** TASK REQUIREMENTS **
Restate the listing below word for word; no pictures belong in the copy.

=== MATERIAL PROVIDED ===

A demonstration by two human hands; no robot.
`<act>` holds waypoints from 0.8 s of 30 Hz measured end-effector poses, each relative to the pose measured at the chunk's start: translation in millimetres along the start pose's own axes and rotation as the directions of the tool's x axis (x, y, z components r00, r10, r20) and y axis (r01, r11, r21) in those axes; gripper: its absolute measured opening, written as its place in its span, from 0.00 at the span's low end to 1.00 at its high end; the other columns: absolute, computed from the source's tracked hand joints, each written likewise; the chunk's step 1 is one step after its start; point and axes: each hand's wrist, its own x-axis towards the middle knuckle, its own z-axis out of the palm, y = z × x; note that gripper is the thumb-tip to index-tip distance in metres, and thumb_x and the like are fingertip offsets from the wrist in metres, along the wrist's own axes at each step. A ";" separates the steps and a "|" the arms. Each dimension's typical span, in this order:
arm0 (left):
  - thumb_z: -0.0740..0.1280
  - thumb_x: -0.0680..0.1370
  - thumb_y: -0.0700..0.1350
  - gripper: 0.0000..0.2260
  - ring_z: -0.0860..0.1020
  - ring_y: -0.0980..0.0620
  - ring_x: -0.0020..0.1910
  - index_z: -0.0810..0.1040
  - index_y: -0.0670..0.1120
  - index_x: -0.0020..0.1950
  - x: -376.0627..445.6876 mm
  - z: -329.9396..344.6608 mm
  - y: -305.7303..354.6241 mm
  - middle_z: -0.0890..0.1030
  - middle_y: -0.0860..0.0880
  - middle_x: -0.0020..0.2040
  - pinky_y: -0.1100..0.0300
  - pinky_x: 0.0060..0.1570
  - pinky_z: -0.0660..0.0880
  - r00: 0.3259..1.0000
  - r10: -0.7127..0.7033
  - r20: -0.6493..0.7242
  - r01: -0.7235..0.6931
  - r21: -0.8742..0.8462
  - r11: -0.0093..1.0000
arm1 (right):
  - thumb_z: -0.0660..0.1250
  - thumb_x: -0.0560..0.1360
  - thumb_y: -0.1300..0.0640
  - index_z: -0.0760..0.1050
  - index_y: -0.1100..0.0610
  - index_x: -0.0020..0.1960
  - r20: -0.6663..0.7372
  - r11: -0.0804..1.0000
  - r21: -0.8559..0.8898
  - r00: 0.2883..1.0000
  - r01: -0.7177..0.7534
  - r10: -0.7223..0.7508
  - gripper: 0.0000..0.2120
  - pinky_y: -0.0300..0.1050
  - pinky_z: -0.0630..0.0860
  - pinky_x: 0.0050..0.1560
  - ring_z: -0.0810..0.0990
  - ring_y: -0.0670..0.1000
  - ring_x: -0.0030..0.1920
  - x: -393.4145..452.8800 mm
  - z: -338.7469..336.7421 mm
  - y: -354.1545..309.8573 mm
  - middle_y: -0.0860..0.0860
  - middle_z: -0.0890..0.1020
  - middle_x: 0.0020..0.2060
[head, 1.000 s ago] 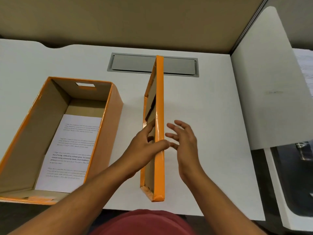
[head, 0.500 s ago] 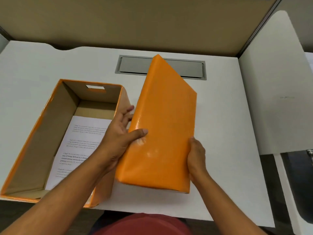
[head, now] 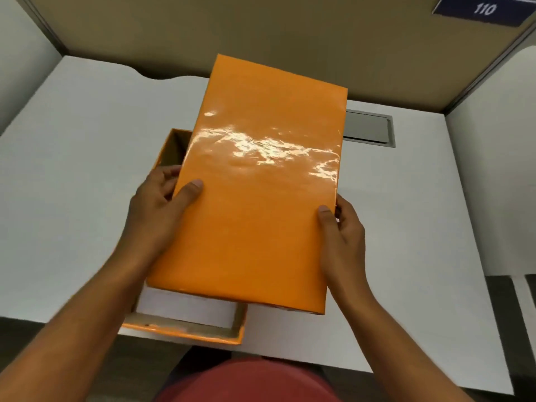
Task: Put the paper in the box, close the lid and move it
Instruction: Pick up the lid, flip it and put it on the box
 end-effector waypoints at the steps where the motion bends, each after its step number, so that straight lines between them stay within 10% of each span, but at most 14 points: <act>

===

** SOLUTION TO THIS PROBLEM **
A demonstration by two human hands; no robot.
`<act>` holds waypoints from 0.8 s of 30 Hz measured end-effector poses, each relative to the pose measured at the chunk's start: translation in millimetres along the start pose's own axes and rotation as the directions of the tool's x axis (x, y, z components r00, r10, r20) and y axis (r01, r11, r21) in those axes; gripper: its absolute measured opening, written as its place in its span, from 0.00 at the span's low end to 1.00 at its high end; the other columns: absolute, computed from the source's tracked hand joints, each written likewise; the chunk's step 1 is one step after its start; point and axes: each hand's wrist, its own x-axis towards the middle knuckle, its own z-axis out of the palm, y = z × x; note that gripper is the thumb-tip to index-tip distance in metres, and thumb_x and the like are fingertip offsets from the wrist in metres, along the wrist's own axes at each step. A ";" separates the steps and a "|" the arms. Each dimension's typical span, in this order:
arm0 (left):
  - thumb_z: -0.0740..0.1280
  - thumb_x: -0.0680..0.1370
  - thumb_y: -0.0700..0.1350
  - gripper: 0.0000..0.2260
  - ring_z: -0.0860..0.1020
  - ring_y: -0.0980..0.0620
  - ring_x: -0.0020..0.1910
  - index_z: -0.0810..0.1040
  - index_y: -0.0670..0.1120
  - index_x: -0.0020..0.1950
  - x: -376.0627..445.6876 mm
  - z: -329.9396..344.6608 mm
  - y: -305.7303..354.6241 mm
  - middle_z: -0.0890..0.1030
  - middle_y: -0.0860..0.0880
  - middle_x: -0.0020..0.2040
  - pinky_y: -0.1100..0.0300
  - pinky_x: 0.0060..0.1570
  - pinky_z: -0.0660..0.0880
  - r00: 0.3259..1.0000
  - r10: -0.7127..0.7033
  - r20: -0.6493..0.7242
  - r01: -0.7235..0.6931
  - r21: -0.8742..0.8462
  - r11: -0.0093..1.0000
arm1 (right):
  - thumb_z: -0.0660..0.1250
  - thumb_x: -0.0560..0.1360
  - thumb_y: -0.1300..0.0640
  - index_z: -0.0760..0.1050
  - index_y: -0.1100..0.0610
  - index_x: -0.0020..0.1960
  - r20: -0.6663..0.7372
  - r11: -0.0804..1.0000
  - r21: -0.8559..0.8898
  - r00: 0.2883..1.0000
  - r01: -0.7177..0.7534
  - r10: -0.7223..0.7508
  - gripper: 0.0000..0.2120
  - pinky_y: -0.0300..0.1050
  - pinky_z: -0.0630..0.0860
  - pinky_x: 0.0050..0.1560
  - ring_z: -0.0810..0.0990
  - ring_y: -0.0670..0.1000
  - ring_x: -0.0030..0.1920
  - x: -393.4145..452.8800 mm
  - z: -338.7469..336.7421 mm
  - y: -354.1545..309.8573 mm
  - middle_y: -0.0860..0.0860
  - middle_z: -0.0890..0.1020
  - middle_x: 0.0020..0.2060
[head, 1.000 s ago] 
[head, 0.500 s ago] 
[head, now] 
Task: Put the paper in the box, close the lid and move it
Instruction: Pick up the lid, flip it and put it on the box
 end-effector waypoints at the steps where the motion bends, each after its step number, so that straight lines between them stay within 10% of each span, but at most 14 points: <act>

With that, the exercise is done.